Items from a data source =
•••••

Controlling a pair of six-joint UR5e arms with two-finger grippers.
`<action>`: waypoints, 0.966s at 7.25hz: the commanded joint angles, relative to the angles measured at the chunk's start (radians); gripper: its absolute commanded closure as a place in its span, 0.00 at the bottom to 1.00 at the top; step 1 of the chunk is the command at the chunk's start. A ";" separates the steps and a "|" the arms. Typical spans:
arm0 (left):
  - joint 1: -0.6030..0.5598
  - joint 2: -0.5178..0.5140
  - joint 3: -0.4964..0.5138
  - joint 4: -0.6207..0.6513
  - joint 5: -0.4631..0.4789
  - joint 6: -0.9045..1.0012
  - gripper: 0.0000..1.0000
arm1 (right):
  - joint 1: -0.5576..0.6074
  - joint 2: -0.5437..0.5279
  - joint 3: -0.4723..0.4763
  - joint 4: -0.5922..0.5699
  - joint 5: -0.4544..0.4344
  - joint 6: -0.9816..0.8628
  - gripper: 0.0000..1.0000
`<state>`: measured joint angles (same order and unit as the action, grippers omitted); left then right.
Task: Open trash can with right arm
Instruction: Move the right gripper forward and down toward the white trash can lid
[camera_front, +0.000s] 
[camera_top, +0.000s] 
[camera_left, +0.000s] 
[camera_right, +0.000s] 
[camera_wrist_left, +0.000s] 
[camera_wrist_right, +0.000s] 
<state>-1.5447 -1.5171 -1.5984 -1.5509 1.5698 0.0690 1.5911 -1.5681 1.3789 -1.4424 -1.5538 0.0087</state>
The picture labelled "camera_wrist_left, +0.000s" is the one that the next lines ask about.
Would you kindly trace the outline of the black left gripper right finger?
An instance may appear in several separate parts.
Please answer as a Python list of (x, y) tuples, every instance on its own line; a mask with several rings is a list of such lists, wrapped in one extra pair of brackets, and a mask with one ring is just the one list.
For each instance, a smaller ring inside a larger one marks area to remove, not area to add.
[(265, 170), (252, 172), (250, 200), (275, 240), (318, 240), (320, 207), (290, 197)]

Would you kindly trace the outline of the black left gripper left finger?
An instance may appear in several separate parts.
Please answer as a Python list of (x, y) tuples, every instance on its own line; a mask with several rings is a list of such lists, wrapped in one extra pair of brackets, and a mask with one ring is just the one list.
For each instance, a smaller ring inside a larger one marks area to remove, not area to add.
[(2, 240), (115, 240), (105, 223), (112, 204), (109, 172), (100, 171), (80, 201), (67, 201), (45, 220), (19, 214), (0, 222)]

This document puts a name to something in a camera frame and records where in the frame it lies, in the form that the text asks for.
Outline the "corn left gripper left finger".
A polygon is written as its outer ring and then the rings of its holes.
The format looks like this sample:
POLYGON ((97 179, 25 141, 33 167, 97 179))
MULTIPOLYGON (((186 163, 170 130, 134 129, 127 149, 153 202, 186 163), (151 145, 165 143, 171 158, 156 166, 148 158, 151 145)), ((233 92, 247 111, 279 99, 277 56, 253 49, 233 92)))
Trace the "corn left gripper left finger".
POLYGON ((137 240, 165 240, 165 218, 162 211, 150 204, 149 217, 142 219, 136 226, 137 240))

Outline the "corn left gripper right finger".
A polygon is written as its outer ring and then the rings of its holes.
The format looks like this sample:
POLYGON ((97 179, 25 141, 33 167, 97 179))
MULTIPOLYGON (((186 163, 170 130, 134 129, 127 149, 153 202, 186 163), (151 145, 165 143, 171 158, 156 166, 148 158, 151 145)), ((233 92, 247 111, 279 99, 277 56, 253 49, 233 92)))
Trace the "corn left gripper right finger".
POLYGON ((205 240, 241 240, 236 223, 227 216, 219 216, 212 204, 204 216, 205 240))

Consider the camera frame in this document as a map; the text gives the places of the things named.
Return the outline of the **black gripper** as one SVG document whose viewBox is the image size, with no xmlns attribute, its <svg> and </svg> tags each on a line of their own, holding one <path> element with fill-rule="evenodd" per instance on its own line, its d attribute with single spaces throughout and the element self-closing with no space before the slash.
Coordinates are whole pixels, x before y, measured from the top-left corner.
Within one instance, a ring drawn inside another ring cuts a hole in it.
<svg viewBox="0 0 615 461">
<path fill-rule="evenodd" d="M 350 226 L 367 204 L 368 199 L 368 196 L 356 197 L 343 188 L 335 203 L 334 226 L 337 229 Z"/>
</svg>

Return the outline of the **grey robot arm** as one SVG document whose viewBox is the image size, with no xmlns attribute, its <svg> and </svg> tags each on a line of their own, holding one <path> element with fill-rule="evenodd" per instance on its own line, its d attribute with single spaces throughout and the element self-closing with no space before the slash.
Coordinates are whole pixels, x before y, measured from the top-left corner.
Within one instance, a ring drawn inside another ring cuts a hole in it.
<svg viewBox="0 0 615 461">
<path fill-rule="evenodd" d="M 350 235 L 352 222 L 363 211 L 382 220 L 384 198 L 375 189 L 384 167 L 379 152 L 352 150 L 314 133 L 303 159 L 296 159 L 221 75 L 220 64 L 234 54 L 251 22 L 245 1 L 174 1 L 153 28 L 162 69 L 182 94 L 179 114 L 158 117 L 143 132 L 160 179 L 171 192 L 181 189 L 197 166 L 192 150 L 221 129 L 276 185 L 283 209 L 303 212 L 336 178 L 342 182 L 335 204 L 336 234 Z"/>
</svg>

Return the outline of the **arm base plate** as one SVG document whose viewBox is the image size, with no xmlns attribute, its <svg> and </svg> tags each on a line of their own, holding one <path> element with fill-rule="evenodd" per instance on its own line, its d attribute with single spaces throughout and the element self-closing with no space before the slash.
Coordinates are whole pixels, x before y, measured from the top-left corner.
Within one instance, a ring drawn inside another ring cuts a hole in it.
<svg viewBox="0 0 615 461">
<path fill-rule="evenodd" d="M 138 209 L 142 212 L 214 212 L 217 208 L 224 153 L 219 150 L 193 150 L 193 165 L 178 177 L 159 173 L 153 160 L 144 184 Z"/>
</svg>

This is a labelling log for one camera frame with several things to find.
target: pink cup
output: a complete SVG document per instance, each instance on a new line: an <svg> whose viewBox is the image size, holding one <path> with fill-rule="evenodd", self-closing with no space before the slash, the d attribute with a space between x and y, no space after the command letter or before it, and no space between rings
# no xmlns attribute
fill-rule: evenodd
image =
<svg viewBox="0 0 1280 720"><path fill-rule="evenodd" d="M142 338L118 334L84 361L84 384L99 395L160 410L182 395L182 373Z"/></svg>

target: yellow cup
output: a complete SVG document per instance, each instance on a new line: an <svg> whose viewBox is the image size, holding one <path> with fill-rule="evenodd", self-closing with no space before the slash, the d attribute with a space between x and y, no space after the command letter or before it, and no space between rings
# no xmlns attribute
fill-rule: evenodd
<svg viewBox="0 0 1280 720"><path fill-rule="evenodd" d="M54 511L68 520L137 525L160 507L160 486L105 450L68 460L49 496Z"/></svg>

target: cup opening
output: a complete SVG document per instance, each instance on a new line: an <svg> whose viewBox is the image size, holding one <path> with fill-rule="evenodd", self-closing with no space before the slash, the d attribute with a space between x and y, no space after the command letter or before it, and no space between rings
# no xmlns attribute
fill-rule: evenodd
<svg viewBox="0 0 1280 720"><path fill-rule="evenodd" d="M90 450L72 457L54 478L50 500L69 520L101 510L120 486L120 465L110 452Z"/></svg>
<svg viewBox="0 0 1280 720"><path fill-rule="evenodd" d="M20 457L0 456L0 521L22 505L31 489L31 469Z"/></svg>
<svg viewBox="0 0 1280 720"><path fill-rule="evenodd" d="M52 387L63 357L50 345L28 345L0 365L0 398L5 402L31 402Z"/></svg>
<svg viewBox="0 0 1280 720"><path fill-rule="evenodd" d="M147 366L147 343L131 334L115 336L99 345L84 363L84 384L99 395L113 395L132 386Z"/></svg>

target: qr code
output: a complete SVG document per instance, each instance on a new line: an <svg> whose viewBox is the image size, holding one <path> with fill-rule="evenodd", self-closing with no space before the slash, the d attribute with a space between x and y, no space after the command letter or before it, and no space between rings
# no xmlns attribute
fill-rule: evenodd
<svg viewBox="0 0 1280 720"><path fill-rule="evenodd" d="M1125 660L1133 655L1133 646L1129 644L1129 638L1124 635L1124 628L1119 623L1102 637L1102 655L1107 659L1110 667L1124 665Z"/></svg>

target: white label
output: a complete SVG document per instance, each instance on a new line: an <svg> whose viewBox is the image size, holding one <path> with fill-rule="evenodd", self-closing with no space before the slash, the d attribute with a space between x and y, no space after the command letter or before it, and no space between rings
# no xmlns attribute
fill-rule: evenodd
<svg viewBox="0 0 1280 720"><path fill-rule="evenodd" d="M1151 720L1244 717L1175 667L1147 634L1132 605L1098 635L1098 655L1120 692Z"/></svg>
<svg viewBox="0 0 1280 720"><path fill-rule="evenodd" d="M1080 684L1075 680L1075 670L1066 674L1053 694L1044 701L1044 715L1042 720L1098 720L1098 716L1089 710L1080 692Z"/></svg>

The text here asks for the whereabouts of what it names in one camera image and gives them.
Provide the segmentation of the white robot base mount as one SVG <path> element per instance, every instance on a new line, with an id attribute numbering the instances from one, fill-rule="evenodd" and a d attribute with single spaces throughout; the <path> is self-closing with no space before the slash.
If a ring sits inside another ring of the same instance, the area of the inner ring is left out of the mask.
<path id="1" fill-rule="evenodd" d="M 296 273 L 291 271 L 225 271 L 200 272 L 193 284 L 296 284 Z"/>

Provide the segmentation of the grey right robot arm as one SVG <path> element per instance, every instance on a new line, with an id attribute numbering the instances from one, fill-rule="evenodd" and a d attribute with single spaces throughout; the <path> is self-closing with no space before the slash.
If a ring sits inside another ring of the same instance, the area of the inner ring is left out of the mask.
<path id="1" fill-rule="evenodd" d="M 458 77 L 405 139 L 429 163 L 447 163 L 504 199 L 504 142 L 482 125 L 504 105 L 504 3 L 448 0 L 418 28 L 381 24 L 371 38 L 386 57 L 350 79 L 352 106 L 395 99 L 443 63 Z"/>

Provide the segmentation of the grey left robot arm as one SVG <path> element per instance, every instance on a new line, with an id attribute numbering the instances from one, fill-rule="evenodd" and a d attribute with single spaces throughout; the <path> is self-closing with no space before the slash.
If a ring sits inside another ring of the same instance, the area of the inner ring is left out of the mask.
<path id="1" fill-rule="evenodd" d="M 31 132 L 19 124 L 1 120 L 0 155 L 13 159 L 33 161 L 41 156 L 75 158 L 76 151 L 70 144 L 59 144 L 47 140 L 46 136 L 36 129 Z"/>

•••••

Work task = Copy out all the lines of the records that include "text".

Reply to the exercise =
This document puts a name to something in a camera frame and records where in the frame it lies, in the form that the text asks for.
Consider the camera frame in this document as a map; the text gives the places of the things named.
The text here asks for the whereabouts of what it names in one camera image and gives them.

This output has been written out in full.